Bonjour à toutes !
J'espérais avoir un peu plus de retour sur le chapitre précédent, d'autant plus que vous êtes toujours plus nombreuses à lire cette histoire. Toutefois, je ne désespère pas ahah! :) J'avoue que ce chapitre n'est pas mon préféré, mais je vous laisse le déguster quand même !
Bonne lecture !
J'ai relu mon chapitre mais toutefois, ça ne coûte rien au cas où :
Je m'excuse d'avance pour les fautes qui se sont glissées !
Disclaimer : Les personnages appartiennent à S. Meyer, je ne fais que jouer avec eux !
Je sentais que je devais quelques explications mais je n'avais aucune idée de ce que je pouvais révéler et de ce que je devais dire. Je me doutais que certaines informations n'étaient pas nécessaires, ou tout du moins, il y avait des choses dont je ne voulais pas parler. Pas maintenant. Je n'avais pas très envie de me souvenir tout ce que je venais de subir entre les mains expertes de Victoria.
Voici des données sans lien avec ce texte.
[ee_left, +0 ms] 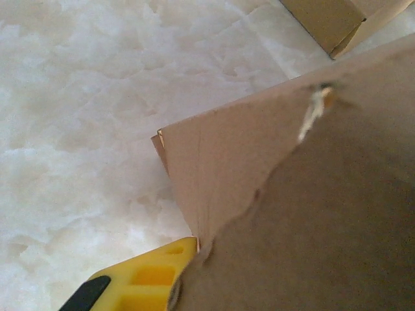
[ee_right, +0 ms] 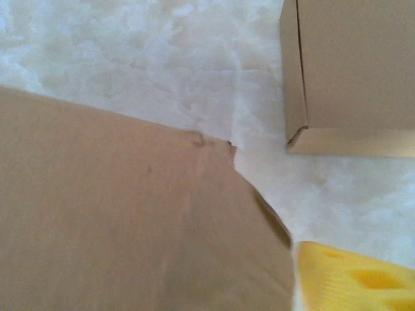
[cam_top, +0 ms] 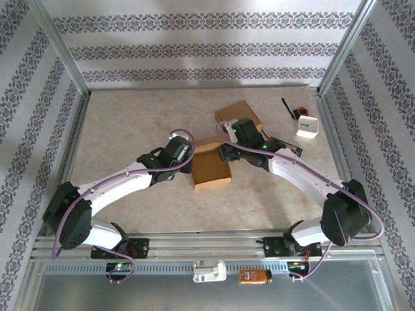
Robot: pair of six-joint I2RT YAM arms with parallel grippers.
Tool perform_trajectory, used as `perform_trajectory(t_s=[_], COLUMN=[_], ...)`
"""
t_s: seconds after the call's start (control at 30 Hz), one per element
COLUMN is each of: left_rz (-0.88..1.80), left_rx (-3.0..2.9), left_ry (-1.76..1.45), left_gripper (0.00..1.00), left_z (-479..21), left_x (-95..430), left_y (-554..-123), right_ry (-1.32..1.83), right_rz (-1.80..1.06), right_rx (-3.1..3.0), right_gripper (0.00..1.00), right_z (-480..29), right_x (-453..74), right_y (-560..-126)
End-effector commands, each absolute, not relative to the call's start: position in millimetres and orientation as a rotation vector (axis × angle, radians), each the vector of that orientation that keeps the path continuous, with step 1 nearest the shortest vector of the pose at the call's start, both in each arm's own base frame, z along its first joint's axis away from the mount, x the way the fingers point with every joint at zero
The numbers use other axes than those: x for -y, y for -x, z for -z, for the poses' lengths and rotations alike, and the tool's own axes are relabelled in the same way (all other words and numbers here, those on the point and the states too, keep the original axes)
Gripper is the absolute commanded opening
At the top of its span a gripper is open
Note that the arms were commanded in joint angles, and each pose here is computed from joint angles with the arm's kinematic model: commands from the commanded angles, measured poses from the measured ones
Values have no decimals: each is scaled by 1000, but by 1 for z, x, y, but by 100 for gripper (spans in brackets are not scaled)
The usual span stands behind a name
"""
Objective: Fold the paper box
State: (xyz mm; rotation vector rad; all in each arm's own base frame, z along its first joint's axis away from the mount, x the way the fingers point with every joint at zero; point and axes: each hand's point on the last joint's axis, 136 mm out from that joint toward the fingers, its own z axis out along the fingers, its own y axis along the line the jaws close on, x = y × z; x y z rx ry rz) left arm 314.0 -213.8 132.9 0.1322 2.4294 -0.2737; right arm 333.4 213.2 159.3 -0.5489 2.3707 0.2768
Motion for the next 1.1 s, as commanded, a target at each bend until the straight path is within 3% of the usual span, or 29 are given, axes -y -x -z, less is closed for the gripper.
perform_trajectory(t_s=[0.0, 0.17, 0.27, 0.5, 0.67, 1.07], left_rz=[278, 289, 388, 512, 524, 562], left_rx=[-2425, -2426, -2410, -2391, -2392, -2567], left_ry=[-150, -128, -114, -90, -52, -2], left_gripper=[13, 13, 13, 12, 12, 17], left_z=[-138, -140, -142, -141, -132, -76], left_x=[217, 219, 233, 253, 253, 244], left_y=[-320, -321, -324, -331, -332, -297], right_ry=[574, 547, 482, 394, 433, 470], right_rz=[-314, -348, -418, -519, -422, -296], right_rx=[-2311, -2330, -2342, -2349, -2322, -2335], right_gripper=[51, 23, 16, 13, 12, 16], right_z=[-172, -167, -164, -167, -156, -123], right_x=[-222, -225, -229, -239, -236, -220], right_y=[-347, -345, -340, -333, -332, -306])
C'était des images et des douleurs que je souhaitais seulement classer dans un compartiment de ma tête pour ne plus jamais l'ouvrir.
« Bella ? » m'appela la femelle.
Je l'observais un moment, avant que Peter me réclame de tout leur raconter. Je ne pouvais tout simplement pas tout leur conter.
« Il y a presque deux ans maintenant, j'ai déménagé de Phoenix, en Arizona, pour rejoindre mon père, Charlie. Il habite à Forks, état de Washington. » débutais-je. « Je suis arrivée en milieu d'année scolaire, et j'ai été comme une nouvelle attraction que tout le monde veut essayer. Mais je ne voulais pas me faire d'ami. Je ne pensais pas rester très longtemps là-bas de toute façon. Cependant, j'ai été attirée par des personnes qui étaient tellement différentes des autres … »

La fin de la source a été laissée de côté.